From time to time he had sent generous gifts of money, but he had never gone back, because as the years passed he shrank even more from the scene where he had been so happy.
He had absorbed himself in his studies fiercely until his health began to suffer, and then some of his old college friends who lived in New York got hold of him and insisted that he should go out with them. Before he realized it, he was plunged into a carefree, reckless company of people who appeared to be living for the moment and having a great time out of it. It seemed to satisfy something fierce in him that had been roused by the death of Alice, and he found himself going more and more with them. For one thing, he found common ground among them in that they had cast aside the old beliefs in holy things. It gave him a sort of fierce pleasure to feel that he had identified himself with those who defied God and the Bible and went their willful way. He could not forgive God, if there was a God, for having taken away his wife, and he wanted to pay Him back by unbelief.
They were brilliant men and women, many of those with whom he had come to companion, and they kept his heart busy with their lightness and mirth, so that gradually his sorrow wore away, and he was able to shut the door upon it and take up a kind of contentment in life.
And then he met Lilla!
From the first his judgment had not approved of her. She seemed a desecration to Alice, and he stayed away deliberately from many places where he knew she was to be. But Lilla was a strong personality, as clever in her way as he, and she found that she could use Patterson Greeves to climb to social realms from which her own reckless acts had shut her out.

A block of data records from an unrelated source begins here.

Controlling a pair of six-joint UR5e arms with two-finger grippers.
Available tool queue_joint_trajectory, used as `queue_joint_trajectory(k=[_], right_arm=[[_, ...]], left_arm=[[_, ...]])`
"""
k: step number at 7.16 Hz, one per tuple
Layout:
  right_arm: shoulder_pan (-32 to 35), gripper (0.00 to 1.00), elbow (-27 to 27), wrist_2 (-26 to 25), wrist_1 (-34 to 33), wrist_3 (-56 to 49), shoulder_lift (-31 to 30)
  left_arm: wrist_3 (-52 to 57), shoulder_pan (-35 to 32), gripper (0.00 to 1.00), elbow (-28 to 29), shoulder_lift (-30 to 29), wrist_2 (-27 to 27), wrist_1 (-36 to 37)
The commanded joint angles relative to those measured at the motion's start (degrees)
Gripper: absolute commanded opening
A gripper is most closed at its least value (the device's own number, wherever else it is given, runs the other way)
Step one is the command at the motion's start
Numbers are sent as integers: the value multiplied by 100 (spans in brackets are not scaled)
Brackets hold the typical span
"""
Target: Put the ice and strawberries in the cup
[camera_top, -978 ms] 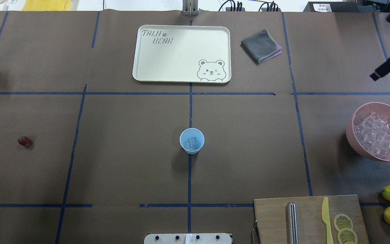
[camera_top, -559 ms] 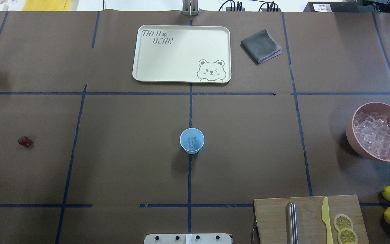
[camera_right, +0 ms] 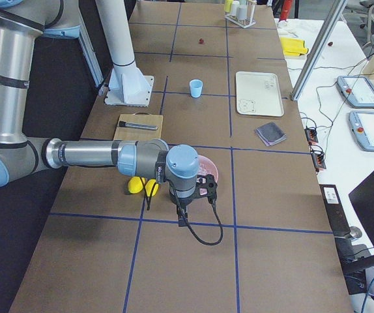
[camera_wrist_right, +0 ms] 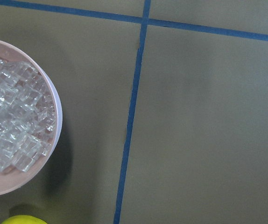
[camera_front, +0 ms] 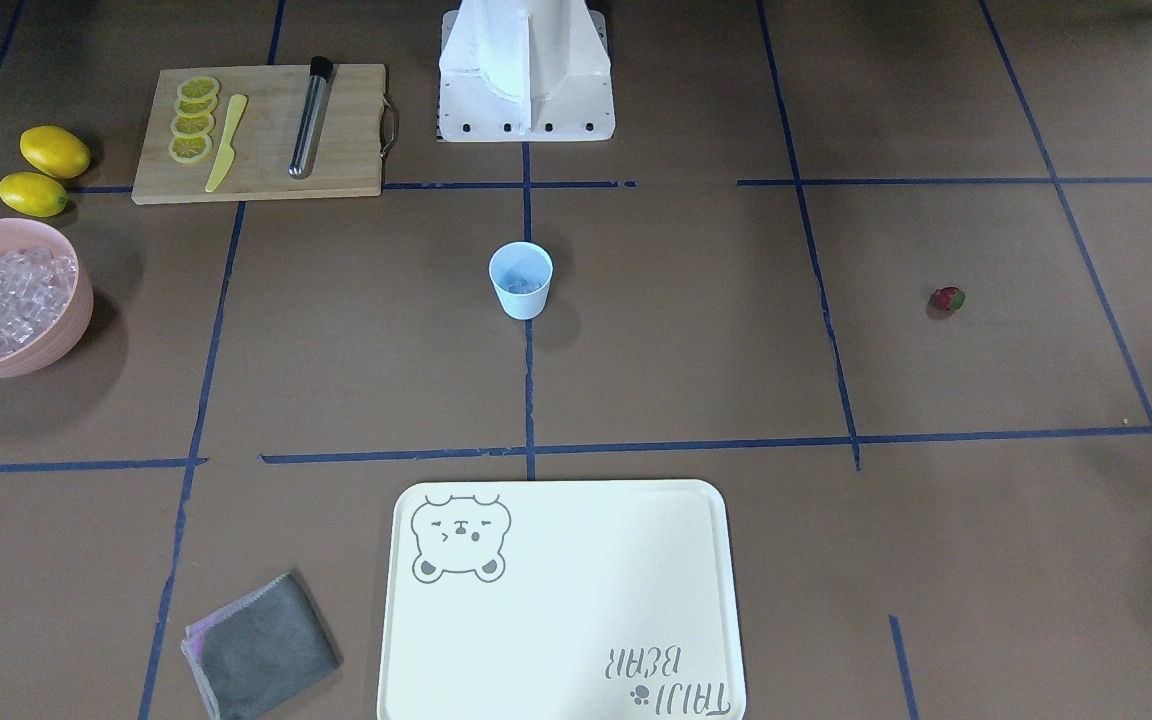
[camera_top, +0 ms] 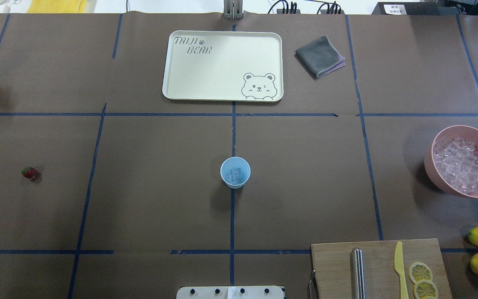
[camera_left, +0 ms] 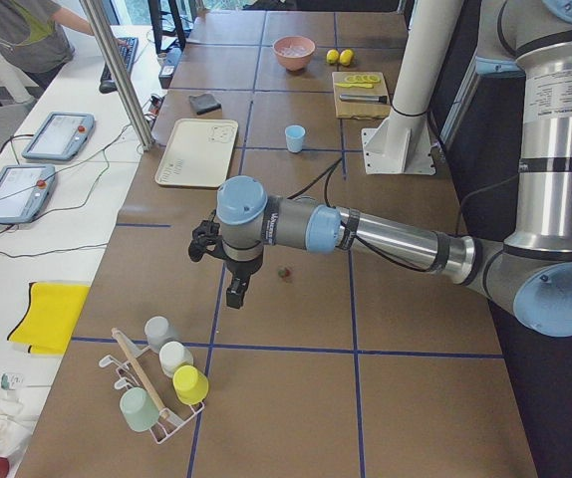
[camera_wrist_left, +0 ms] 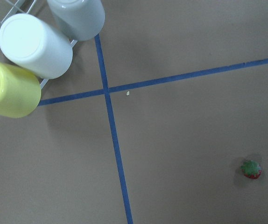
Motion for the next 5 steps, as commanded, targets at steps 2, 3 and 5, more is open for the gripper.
queue_joint_trajectory(k=[2, 3, 5], right_arm=[[26, 99, -3, -2, 0, 17, 16], [26, 99, -11, -2, -8, 17, 16], [26, 99, -29, 6, 0, 17, 16]], left_arm=[[-481, 141, 100, -303, -58, 15, -218], [-1093, 595, 100, -496, -22, 50, -228], [-2124, 1343, 100, -691, -13, 59, -298]])
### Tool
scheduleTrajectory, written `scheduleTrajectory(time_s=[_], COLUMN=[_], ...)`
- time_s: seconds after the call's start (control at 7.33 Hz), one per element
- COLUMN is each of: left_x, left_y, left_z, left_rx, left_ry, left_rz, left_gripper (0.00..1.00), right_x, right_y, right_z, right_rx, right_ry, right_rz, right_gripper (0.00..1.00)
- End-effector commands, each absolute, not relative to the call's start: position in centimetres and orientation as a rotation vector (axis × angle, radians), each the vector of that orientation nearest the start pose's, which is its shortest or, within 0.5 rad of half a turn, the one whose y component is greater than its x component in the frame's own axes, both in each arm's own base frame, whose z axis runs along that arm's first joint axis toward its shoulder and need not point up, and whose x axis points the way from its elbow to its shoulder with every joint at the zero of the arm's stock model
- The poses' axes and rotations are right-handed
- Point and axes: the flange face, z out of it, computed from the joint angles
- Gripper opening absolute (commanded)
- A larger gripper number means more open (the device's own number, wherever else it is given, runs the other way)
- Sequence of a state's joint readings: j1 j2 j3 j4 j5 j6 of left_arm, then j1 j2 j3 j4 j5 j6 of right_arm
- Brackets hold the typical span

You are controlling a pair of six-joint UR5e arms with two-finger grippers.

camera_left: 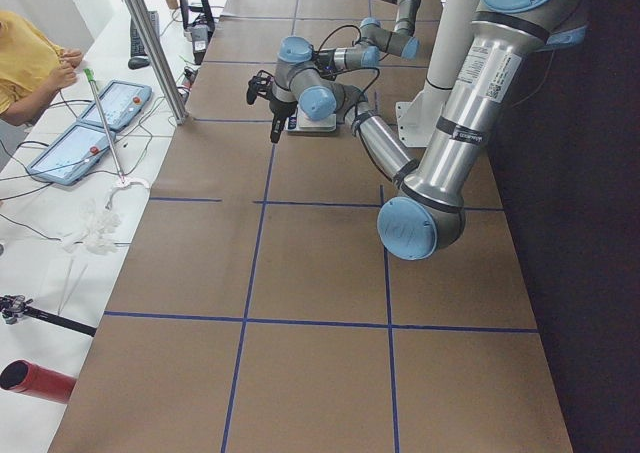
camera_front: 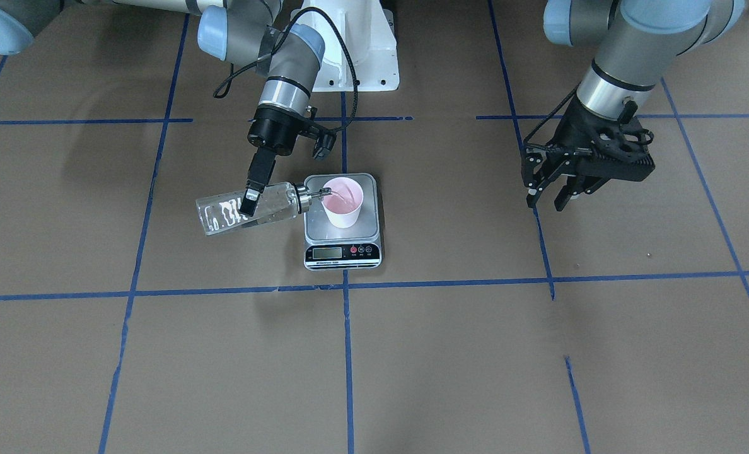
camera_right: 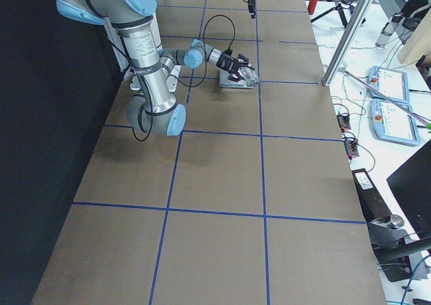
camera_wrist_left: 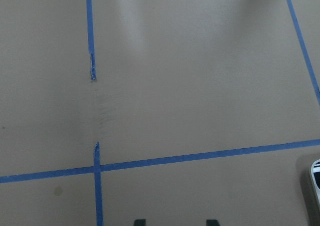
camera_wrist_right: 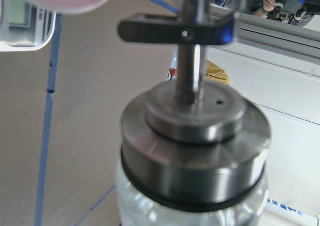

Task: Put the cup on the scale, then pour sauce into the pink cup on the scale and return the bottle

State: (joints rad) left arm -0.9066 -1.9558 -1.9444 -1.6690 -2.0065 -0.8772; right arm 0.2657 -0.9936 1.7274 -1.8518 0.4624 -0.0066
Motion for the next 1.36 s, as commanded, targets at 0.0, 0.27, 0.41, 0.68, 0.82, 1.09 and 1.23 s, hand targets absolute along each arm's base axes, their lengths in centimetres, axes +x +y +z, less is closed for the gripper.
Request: scheduleTrajectory(time_s=[0.0, 0.27, 0.41, 0.68, 0.82, 1.09, 1.23], left_x=[28.4, 28.4, 28.4, 28.4, 28.4, 28.4, 28.4], left_y=[-51.1, -51.1, -51.1, -51.1, -51.1, -51.1, -51.1], left_z=[27.0, 26.9, 26.9, 26.9, 27.0, 27.1, 27.1], left_rx=[0.320, 0.321, 0.321, 0.321, 0.320, 0.319, 0.319], left_ry=[0.879, 0.880, 0.880, 0.880, 0.879, 0.878, 0.878], left_rz=[-0.011, -0.010, -0.010, -0.010, -0.011, -0.011, -0.011], left_gripper=[0.51, 0.52, 0.52, 0.52, 0.52, 0.52, 0.52], right_x=[-54.8, -55.1, -55.4, -55.2, -54.9, -53.8, -52.4], right_y=[-37.9, -37.1, -36.2, -35.5, -35.6, -36.2, -37.2], right_z=[25.1, 26.0, 27.0, 28.6, 28.9, 29.6, 30.4], right_rx=[1.051, 1.099, 1.124, 1.160, 1.151, 1.094, 1.043], right_ry=[0.539, 0.346, 0.215, 0.058, -0.063, -0.347, -0.402], right_rz=[-0.775, -0.518, -0.368, -0.202, -0.090, 0.183, 0.264], right_gripper=[0.00, 0.00, 0.00, 0.00, 0.00, 0.00, 0.00])
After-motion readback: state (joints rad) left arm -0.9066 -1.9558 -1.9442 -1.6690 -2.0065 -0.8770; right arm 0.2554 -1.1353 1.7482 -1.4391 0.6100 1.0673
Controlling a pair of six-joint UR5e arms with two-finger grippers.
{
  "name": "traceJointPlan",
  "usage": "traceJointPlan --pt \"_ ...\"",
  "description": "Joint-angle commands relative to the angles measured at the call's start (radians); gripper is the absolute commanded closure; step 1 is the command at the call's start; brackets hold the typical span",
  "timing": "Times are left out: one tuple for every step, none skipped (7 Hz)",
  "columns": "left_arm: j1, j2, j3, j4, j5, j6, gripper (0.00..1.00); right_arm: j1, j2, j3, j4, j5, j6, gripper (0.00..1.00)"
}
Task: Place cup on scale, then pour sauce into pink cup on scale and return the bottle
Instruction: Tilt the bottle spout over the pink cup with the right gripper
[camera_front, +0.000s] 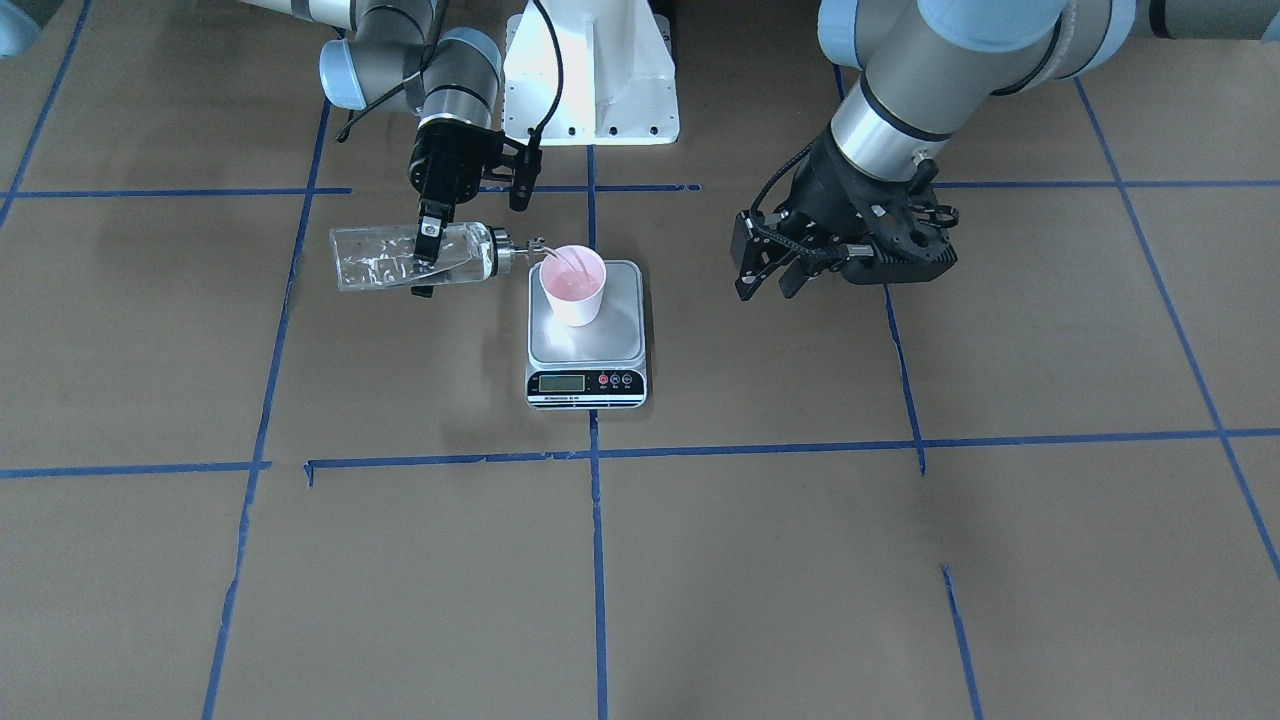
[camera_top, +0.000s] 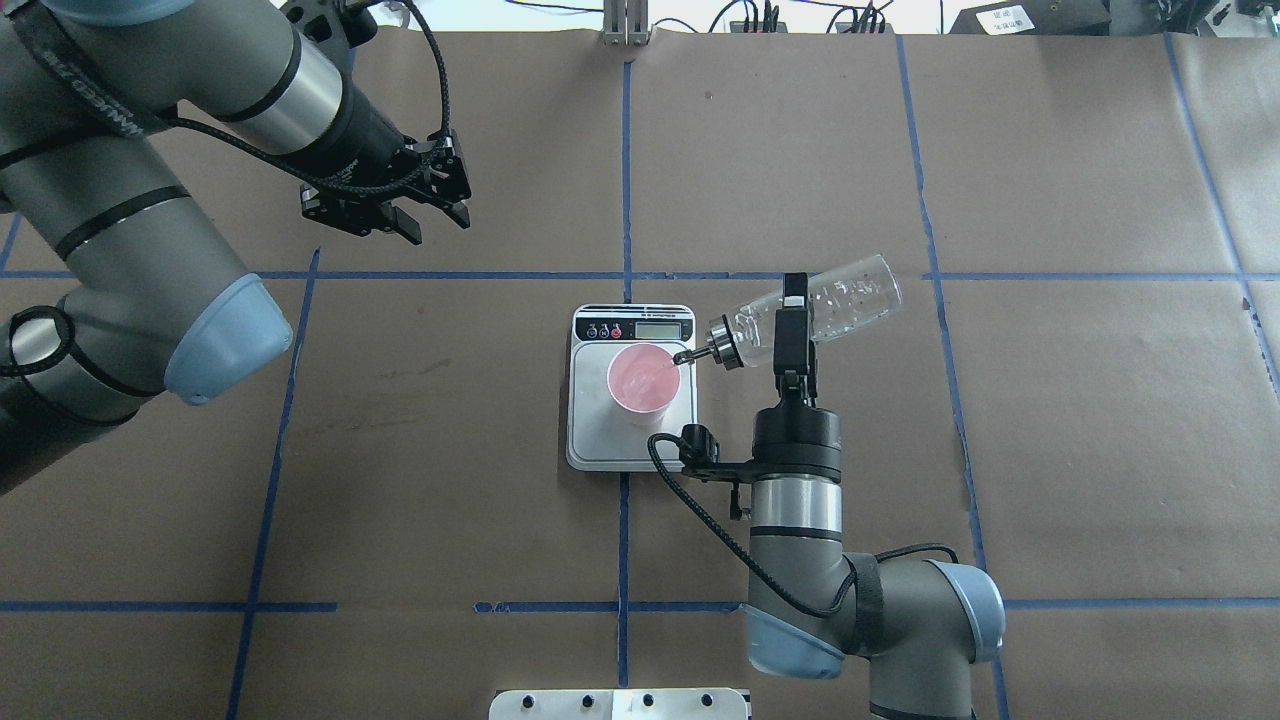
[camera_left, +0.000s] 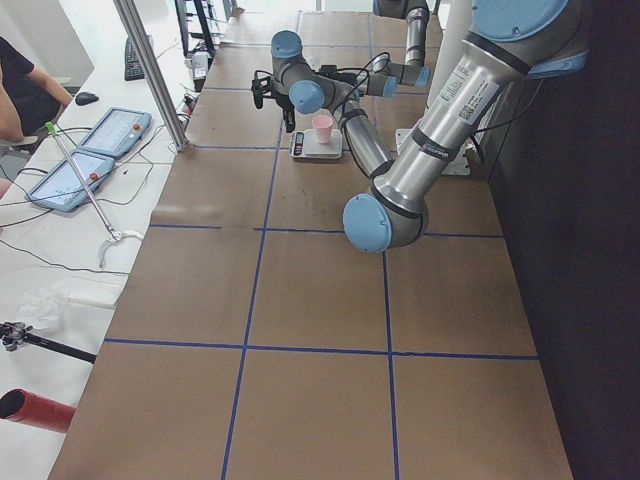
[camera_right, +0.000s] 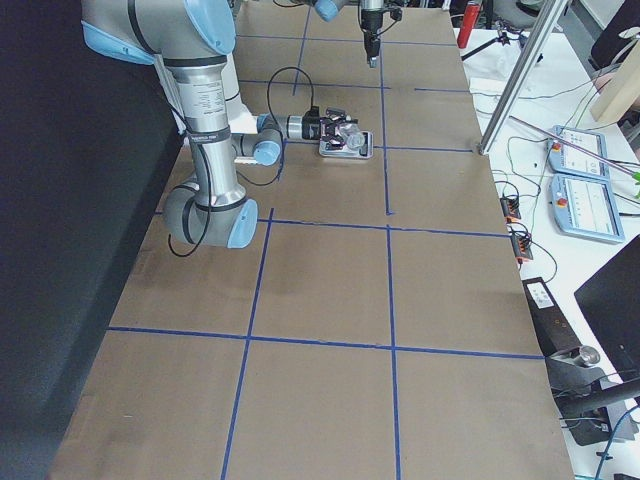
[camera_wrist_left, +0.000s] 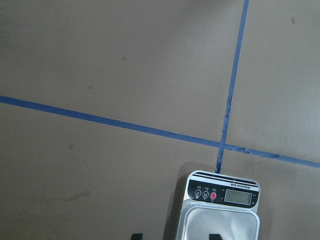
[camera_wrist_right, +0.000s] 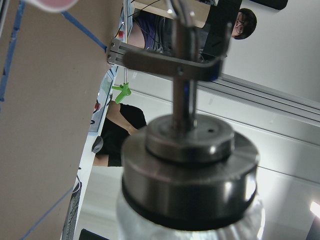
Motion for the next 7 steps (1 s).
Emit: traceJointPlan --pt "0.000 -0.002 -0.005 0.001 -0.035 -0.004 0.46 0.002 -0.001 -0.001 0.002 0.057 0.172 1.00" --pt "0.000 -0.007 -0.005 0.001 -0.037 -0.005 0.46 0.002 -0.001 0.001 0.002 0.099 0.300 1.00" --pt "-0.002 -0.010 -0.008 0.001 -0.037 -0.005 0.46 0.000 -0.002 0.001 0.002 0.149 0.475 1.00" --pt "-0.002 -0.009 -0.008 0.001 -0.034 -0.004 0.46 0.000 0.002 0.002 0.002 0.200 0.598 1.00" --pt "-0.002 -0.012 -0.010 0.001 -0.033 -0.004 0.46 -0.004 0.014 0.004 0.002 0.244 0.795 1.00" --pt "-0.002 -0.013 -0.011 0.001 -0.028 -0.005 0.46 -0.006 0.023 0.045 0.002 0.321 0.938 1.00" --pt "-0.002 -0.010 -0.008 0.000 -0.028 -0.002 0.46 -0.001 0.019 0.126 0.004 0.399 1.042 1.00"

Moreover, Patterson Greeves was attractive, with his scholarly face, his fine physique, his brilliant wit, flashing through a premature sternness that only served to make him the more distinguished. When Lilla found that he not only belonged to a fine old family dating back to Revolutionary times but had a goodly fortune in his own right, she literally laid aside every weight, and for a time, almost “the sin which doth so easily beset,” and wove a net for his unsuspecting feet.
Then, all unawares, the lonely, weary, rebellious man walked into the pleasant net. He read with her for hours at a time and found himself enjoying her quaint comments, her quick wit, her little tendernesses. He suddenly realized that his first prejudice had vanished, and he was really enjoying himself in her society.
Lilla was clever. She knew her man from the start. She played to his weaknesses, she fostered his fancies, and she finally broke down one day and told him her troubles. Then somehow he found himself comforting her.